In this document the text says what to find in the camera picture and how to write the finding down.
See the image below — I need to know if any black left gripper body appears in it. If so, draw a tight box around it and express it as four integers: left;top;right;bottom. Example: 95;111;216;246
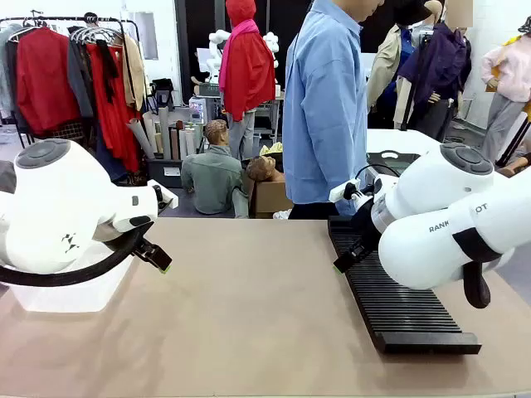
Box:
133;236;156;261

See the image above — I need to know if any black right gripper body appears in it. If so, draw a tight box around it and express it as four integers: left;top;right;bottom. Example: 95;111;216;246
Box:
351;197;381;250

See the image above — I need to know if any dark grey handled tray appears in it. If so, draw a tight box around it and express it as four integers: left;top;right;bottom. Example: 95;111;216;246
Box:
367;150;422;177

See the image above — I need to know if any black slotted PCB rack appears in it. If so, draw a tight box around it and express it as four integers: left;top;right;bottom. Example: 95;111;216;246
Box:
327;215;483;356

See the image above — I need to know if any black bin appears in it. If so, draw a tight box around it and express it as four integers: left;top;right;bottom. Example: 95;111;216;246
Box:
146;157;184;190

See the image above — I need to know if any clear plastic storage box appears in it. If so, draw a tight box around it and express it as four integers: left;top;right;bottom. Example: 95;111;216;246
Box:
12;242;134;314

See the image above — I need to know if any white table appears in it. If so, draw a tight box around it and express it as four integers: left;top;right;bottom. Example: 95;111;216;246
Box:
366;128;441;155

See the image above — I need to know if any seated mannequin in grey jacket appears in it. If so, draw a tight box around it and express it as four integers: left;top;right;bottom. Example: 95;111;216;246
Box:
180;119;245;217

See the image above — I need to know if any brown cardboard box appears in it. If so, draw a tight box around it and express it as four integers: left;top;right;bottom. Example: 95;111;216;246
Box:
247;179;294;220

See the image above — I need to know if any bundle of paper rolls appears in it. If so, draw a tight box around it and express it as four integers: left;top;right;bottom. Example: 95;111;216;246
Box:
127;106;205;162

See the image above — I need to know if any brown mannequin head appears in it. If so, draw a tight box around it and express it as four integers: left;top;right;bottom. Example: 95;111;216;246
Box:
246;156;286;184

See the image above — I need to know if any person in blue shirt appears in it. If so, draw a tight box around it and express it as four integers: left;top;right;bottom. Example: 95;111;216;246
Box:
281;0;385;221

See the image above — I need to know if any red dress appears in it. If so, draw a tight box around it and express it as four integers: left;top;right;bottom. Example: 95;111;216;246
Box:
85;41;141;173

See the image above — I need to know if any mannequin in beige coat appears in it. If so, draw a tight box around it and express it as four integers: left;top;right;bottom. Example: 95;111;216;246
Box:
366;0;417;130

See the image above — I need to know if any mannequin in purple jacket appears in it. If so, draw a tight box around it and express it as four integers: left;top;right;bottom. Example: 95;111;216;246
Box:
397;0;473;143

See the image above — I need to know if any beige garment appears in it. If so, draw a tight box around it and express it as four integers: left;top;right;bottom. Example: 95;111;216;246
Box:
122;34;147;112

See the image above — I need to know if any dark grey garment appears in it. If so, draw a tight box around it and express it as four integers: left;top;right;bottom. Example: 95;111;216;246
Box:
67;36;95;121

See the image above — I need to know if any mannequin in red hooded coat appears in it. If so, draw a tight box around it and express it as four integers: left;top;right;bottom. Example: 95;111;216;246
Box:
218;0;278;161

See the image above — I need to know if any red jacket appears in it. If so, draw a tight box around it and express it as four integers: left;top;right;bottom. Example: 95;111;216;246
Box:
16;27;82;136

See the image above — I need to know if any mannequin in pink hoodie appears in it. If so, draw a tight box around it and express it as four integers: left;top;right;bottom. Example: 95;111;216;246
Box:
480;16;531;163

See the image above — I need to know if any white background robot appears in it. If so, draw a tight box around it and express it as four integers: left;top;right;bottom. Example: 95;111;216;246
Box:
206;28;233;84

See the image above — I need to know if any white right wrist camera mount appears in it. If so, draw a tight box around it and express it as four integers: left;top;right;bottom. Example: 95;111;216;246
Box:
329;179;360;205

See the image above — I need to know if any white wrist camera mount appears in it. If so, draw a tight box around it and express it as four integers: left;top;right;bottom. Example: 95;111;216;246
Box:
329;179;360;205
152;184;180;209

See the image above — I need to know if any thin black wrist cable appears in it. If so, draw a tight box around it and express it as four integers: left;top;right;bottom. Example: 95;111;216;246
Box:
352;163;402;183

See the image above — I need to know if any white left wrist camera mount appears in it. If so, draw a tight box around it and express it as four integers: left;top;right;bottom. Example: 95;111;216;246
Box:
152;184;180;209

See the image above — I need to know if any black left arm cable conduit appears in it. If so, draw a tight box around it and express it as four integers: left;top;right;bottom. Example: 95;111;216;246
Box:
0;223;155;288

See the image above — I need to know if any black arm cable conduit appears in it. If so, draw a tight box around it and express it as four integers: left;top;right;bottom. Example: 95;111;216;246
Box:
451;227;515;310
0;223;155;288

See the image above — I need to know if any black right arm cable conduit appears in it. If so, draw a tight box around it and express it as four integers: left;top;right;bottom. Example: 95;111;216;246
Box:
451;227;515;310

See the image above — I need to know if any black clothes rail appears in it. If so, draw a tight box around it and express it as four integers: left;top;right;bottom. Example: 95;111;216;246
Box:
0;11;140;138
++++++
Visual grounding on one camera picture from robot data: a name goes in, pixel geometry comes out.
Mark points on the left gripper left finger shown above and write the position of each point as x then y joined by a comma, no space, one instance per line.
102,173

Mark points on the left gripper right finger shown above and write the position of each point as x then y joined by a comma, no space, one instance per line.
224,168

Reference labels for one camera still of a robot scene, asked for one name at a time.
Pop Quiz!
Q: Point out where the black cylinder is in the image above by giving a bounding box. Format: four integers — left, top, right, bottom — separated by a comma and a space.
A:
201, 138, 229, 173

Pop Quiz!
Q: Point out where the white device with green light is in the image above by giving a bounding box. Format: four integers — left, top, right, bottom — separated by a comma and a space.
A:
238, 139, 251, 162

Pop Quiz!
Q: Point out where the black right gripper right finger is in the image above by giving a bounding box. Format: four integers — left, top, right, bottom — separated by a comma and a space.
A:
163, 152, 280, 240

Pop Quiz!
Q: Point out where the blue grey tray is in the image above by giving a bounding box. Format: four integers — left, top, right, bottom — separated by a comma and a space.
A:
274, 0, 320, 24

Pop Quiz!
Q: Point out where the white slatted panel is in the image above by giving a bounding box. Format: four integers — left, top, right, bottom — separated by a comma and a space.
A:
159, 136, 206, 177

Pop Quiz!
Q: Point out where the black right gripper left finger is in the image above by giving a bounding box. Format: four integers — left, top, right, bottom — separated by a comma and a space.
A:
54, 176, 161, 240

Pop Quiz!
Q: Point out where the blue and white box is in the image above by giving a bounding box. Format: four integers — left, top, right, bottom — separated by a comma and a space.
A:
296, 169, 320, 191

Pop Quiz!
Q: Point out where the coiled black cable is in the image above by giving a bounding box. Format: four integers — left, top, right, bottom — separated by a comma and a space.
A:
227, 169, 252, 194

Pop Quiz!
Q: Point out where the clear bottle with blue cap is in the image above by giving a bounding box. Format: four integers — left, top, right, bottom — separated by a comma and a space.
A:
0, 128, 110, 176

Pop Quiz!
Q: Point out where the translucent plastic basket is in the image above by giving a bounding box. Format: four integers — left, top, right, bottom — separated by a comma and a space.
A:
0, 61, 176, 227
++++++
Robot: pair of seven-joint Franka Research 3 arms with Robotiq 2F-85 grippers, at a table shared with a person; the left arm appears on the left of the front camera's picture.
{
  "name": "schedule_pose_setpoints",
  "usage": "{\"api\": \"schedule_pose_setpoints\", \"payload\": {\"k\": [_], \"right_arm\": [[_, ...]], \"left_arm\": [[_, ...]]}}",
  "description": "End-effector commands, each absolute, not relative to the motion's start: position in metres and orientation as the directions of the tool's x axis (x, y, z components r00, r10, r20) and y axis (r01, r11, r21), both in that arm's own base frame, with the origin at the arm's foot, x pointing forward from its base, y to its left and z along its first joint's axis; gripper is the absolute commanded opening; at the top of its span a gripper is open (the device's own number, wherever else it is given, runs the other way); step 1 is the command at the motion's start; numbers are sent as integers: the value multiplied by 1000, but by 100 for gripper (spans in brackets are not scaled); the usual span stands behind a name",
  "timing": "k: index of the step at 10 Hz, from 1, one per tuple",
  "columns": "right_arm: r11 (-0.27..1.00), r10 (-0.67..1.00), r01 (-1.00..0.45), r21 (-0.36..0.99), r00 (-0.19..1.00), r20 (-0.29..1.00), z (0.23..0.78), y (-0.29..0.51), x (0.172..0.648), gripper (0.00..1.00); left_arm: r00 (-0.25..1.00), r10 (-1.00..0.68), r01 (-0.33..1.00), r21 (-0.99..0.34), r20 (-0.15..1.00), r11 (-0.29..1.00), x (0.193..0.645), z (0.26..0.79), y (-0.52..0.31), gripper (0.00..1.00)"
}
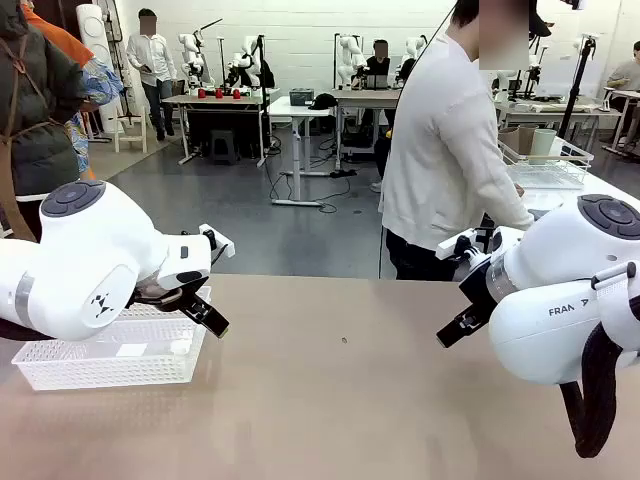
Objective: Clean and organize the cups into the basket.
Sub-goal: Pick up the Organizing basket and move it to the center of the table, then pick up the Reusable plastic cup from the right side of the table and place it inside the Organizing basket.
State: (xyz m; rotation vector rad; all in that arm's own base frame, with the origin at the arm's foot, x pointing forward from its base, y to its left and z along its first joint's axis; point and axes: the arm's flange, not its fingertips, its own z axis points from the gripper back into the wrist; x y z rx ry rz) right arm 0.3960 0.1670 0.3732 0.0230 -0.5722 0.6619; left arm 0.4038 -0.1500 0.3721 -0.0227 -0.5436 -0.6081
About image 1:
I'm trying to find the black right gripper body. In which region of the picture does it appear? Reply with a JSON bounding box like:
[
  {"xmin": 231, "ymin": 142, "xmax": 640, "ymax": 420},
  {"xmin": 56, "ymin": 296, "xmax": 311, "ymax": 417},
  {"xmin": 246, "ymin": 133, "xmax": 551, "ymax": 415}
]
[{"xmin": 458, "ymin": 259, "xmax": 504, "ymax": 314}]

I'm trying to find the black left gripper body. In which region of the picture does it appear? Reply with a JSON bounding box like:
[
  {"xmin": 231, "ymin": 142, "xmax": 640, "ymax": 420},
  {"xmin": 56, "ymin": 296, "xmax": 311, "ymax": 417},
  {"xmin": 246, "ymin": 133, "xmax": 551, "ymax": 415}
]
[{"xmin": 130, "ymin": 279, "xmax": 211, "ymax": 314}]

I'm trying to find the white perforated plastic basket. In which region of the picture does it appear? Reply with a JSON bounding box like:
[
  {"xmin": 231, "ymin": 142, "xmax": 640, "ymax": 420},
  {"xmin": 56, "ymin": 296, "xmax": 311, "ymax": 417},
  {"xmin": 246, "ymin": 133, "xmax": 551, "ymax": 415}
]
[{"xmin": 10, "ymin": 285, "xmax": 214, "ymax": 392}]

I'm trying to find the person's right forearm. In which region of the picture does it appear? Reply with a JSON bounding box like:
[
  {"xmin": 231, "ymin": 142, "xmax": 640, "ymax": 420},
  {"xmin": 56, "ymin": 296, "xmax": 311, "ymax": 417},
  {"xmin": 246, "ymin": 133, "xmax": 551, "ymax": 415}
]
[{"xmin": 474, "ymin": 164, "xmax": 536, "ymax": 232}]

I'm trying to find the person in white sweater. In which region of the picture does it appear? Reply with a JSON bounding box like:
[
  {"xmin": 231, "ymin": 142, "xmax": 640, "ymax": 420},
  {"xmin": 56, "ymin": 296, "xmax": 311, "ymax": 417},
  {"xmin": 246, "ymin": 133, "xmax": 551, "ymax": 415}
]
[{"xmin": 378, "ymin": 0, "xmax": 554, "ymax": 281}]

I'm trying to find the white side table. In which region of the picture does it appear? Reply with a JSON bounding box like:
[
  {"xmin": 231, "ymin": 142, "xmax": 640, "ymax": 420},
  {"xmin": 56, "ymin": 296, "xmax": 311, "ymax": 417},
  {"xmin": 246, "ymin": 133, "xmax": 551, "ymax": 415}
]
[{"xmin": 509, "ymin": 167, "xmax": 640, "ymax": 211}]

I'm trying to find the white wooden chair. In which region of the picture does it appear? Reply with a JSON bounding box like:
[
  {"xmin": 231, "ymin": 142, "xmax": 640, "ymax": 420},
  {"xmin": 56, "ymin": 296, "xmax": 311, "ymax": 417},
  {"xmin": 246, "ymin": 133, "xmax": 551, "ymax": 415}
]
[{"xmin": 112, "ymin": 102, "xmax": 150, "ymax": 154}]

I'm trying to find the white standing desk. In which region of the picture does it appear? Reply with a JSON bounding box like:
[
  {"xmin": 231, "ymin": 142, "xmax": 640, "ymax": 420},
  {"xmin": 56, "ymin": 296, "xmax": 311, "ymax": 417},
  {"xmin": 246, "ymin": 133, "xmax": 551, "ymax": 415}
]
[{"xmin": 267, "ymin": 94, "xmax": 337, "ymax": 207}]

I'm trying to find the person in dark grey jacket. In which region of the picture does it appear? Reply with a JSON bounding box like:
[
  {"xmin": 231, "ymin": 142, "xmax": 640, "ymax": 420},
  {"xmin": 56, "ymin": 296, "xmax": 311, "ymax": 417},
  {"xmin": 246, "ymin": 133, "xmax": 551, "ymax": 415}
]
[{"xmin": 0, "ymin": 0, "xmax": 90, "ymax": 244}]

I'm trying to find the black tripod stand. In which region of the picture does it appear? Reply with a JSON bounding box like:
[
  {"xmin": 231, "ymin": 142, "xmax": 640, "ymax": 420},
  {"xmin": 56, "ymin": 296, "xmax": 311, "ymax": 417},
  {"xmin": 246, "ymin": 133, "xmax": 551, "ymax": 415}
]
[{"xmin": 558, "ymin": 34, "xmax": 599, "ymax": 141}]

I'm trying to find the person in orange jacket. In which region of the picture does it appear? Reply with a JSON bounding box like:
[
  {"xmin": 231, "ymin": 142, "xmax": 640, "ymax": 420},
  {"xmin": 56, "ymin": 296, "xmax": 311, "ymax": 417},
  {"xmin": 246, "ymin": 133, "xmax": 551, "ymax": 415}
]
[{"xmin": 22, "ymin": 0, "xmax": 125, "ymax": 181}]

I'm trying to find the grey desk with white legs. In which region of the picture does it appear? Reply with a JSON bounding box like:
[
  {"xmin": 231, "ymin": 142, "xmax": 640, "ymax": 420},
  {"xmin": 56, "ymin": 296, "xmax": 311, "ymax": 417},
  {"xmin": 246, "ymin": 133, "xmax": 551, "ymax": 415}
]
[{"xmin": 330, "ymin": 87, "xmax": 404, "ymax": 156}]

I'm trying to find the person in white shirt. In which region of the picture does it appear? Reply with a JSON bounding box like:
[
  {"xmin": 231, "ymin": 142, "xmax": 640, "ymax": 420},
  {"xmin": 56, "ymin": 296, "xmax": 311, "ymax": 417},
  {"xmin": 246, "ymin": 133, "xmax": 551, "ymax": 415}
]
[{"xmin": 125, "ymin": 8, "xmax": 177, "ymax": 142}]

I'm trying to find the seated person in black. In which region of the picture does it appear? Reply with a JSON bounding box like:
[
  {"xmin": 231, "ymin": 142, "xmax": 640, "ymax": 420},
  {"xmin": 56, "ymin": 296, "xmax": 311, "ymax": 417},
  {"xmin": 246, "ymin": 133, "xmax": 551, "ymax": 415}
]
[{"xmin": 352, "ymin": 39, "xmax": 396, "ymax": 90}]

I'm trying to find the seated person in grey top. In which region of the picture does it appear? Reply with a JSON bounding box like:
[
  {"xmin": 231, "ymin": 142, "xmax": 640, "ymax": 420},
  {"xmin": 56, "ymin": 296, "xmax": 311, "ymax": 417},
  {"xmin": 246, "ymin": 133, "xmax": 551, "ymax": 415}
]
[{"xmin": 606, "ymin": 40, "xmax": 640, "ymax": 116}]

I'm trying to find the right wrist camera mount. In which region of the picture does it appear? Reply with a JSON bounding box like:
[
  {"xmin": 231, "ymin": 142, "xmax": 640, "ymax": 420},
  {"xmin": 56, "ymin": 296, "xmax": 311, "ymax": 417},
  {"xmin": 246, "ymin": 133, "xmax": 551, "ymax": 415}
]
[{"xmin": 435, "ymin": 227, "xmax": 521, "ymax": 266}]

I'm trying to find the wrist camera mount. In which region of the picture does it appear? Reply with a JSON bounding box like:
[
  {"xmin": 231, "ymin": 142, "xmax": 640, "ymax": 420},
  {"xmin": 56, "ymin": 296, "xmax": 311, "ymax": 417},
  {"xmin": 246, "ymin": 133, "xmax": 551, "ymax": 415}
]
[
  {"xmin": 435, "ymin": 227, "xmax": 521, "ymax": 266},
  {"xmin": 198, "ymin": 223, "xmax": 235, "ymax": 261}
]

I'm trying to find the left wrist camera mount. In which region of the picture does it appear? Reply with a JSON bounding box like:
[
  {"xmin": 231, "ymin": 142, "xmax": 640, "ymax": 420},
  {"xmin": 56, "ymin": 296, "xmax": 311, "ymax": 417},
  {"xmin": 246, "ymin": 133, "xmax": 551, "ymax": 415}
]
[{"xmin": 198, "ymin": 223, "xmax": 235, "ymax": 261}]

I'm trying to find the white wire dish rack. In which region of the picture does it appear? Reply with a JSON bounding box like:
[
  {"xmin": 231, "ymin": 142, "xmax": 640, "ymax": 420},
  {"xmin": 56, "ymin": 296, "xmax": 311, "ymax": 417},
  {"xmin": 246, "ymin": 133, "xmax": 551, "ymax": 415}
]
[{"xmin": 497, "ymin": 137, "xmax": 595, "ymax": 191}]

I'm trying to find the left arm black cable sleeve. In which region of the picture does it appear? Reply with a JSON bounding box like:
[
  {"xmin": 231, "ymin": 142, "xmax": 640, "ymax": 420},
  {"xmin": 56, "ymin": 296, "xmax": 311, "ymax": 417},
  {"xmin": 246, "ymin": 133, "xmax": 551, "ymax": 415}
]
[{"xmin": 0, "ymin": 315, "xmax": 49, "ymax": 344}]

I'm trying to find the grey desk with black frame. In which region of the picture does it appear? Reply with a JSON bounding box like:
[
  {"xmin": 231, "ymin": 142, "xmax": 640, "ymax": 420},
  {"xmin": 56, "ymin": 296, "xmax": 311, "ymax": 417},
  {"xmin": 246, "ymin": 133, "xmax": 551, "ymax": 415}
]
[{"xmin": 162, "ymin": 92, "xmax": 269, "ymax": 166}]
++++++
What needs to be done: For every line above that includes the string "side", copy the line.

Response to the task:
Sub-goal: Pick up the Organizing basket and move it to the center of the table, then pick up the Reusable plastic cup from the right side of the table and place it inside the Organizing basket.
I'm trying to find the white side table. In which region of the picture does it appear? Reply with a JSON bounding box like:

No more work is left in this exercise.